▶ _Your objective_: Copy every line that holds the string "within" from the data below.

▶ _Records for processing_:
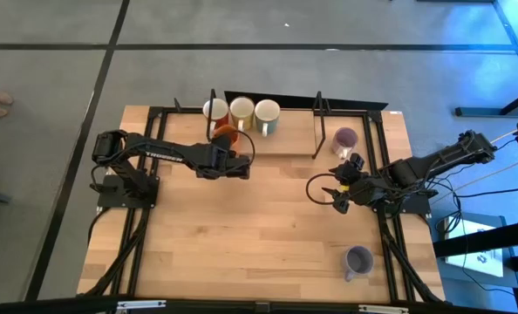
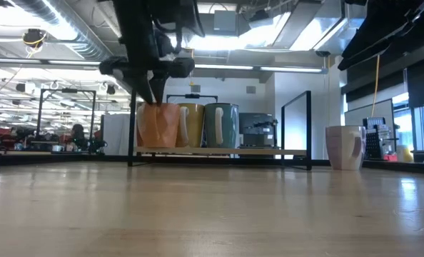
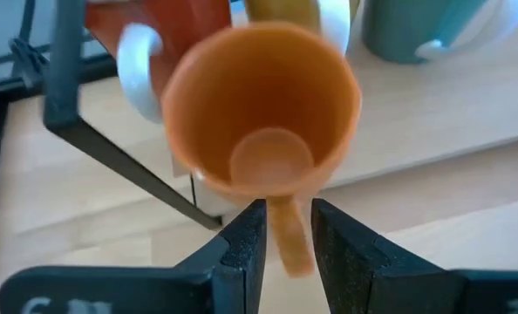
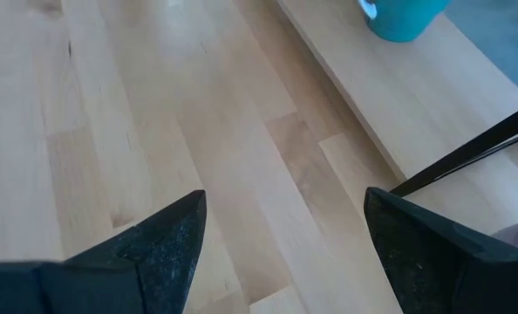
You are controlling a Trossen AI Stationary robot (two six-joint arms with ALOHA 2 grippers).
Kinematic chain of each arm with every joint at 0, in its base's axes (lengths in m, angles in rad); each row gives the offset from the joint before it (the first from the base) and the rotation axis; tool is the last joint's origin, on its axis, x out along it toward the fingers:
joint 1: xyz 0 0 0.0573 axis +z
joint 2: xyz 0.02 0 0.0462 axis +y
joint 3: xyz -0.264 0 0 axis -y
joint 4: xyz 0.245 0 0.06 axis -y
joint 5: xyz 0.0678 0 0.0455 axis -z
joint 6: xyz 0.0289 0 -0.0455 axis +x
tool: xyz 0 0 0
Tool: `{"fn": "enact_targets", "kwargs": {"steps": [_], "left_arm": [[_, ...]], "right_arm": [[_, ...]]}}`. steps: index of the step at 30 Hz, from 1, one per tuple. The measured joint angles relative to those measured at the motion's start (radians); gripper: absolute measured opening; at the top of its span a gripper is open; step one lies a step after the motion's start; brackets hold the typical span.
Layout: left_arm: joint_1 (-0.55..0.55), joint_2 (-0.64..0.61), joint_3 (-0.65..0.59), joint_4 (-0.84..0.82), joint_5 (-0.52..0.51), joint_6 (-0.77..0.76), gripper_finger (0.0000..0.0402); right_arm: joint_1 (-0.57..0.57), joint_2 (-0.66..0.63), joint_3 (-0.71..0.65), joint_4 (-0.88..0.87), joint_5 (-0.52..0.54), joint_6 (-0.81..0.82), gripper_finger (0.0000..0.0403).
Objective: Place coffee mugs
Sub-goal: Put the orange mug on the shelf, then put the blue mug on the shelf
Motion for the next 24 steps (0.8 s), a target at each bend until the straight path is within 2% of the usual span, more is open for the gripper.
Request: {"fn": "enact_targets", "kwargs": {"steps": [9,17,20,24], "left_arm": [[0.008,-0.001,0.054,-0.085,-0.040,0.013,0.0087],[-0.013,-0.001,0.208,-0.115,-0.058,0.188,0.0087],[-0.019,-0.001,0.261,-0.116,-0.022,0.234,0.0093],[-0.018,-0.001,0.299,-0.116,0.074,0.287,0.0129]], "right_arm": [[0.000,0.000,0.000,0.000,-0.008,0.003,0.0298],[0.000,0.000,0.000,-0.001,-0.008,0.003,0.0298],[0.000,0.000,0.000,-0.001,-0.008,0.003,0.0298],[0.000,0.000,0.000,-0.001,-0.008,0.003,0.0298]]}}
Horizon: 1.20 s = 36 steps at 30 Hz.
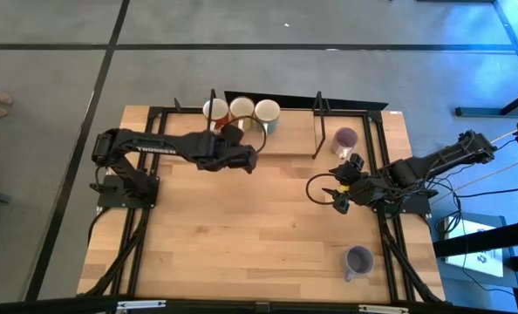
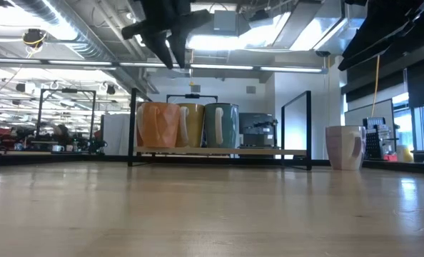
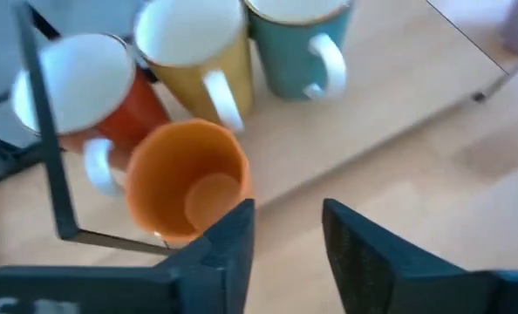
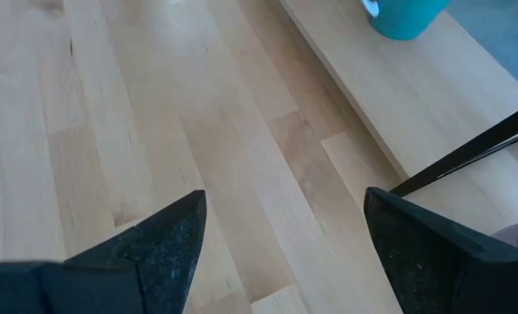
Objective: Place coffee mugs
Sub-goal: Put the blue mug on the shelf
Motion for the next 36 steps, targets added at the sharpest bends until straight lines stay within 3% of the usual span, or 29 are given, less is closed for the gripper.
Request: {"fn": "enact_targets", "kwargs": {"steps": [4,8,15,17,21,28,36], "left_arm": [[-0.004,0.000,0.008,-0.031,0.079,0.030,0.0163],[-0.070,-0.037,0.008,-0.011,0.063,0.101,0.0169],[-0.145,-0.196,-0.142,0.129,0.053,0.194,0.0169],[-0.146,-0.266,-0.233,0.215,0.090,0.215,0.0169],[-0.145,-0.386,-0.389,0.443,0.184,0.279,0.0169],[-0.155,-0.461,-0.528,0.745,0.369,0.391,0.0169],[-0.226,-0.411,-0.557,0.836,0.397,0.382,0.0169]], "right_arm": [[0.000,-0.002,0.002,-0.006,0.000,0.001,0.0298],[-0.008,-0.004,0.045,-0.052,0.009,0.031,0.0298],[-0.172,-0.002,0.137,-0.231,-0.009,0.071,0.0298],[-0.223,-0.002,0.146,-0.263,-0.043,0.061,0.0298],[-0.269,-0.002,0.148,-0.264,-0.236,0.019,0.0298],[-0.259,0.006,0.148,-0.172,-0.509,0.014,0.0298],[-0.059,0.013,0.148,-0.075,-0.496,0.078,0.0298]]}}
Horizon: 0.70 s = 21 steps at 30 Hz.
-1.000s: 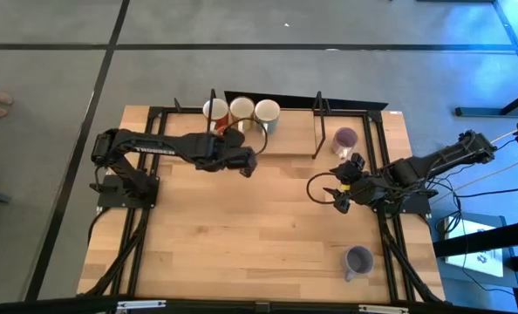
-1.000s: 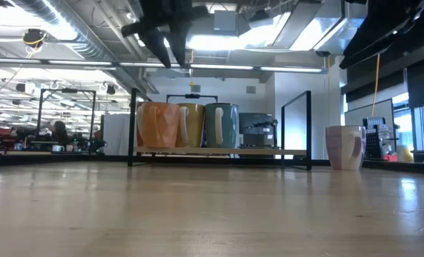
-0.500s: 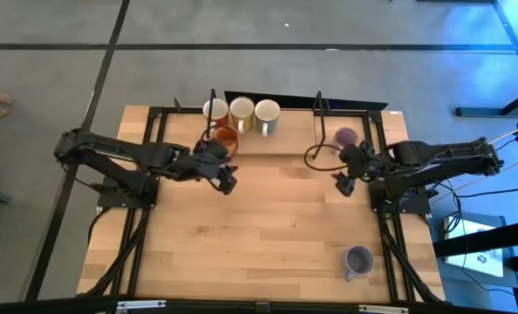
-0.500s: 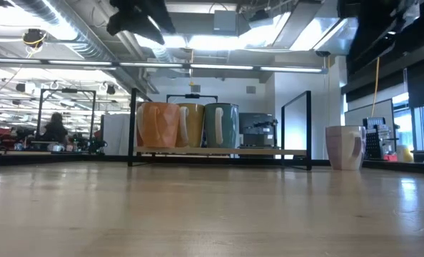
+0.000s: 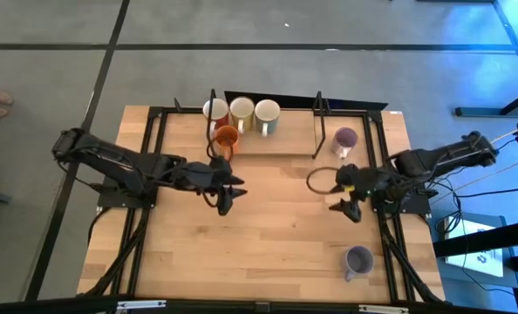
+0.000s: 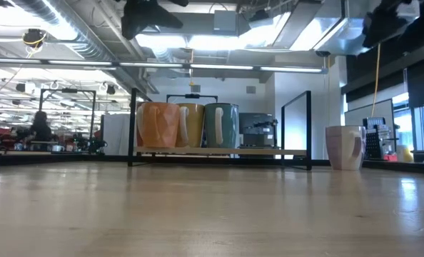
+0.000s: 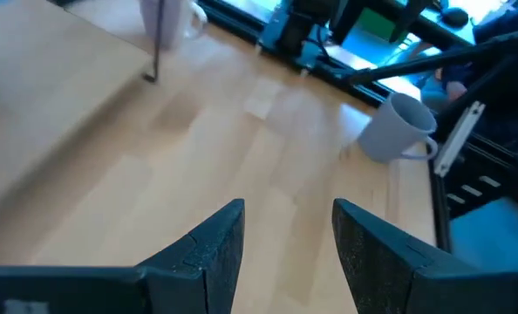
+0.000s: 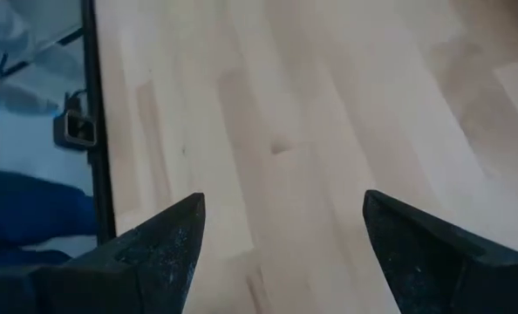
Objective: Place coffee mugs
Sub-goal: Put the blue mug on the shelf
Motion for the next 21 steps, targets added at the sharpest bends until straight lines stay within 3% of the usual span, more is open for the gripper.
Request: {"fn": "enact_targets", "kwargs": {"steps": [5,14,21], "left_arm": [[-0.064,0.043,0.000,0.001,-0.033,-0.128,0.0169],[-0.184,0.189,0.016,0.032,-0.107,-0.436,0.0169],[-0.233,0.291,0.037,0.031,-0.111,-0.600,0.0169]], "right_arm": [[0.165,0.026,0.000,0.007,0.065,0.032,0.0298],[0.541,0.095,0.000,0.010,0.043,0.135,0.0298],[0.701,0.189,-0.001,-0.180,0.093,0.322,0.0298]]}}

▶ _Answer area_:
Motion for the next 24 steps (0.8 s), a target at each bend until the straight path is within 2% of the usual span, more is open for the gripper.
Motion for the next 36 steps, targets added at the sharpest bends until straight lines stay within 3% of the usual span, or 29 are given, less is closed for the gripper.
Motion for the next 21 steps, targets added at the sharpest bends until straight lines stay within 3% of the usual span, more is open for the gripper.

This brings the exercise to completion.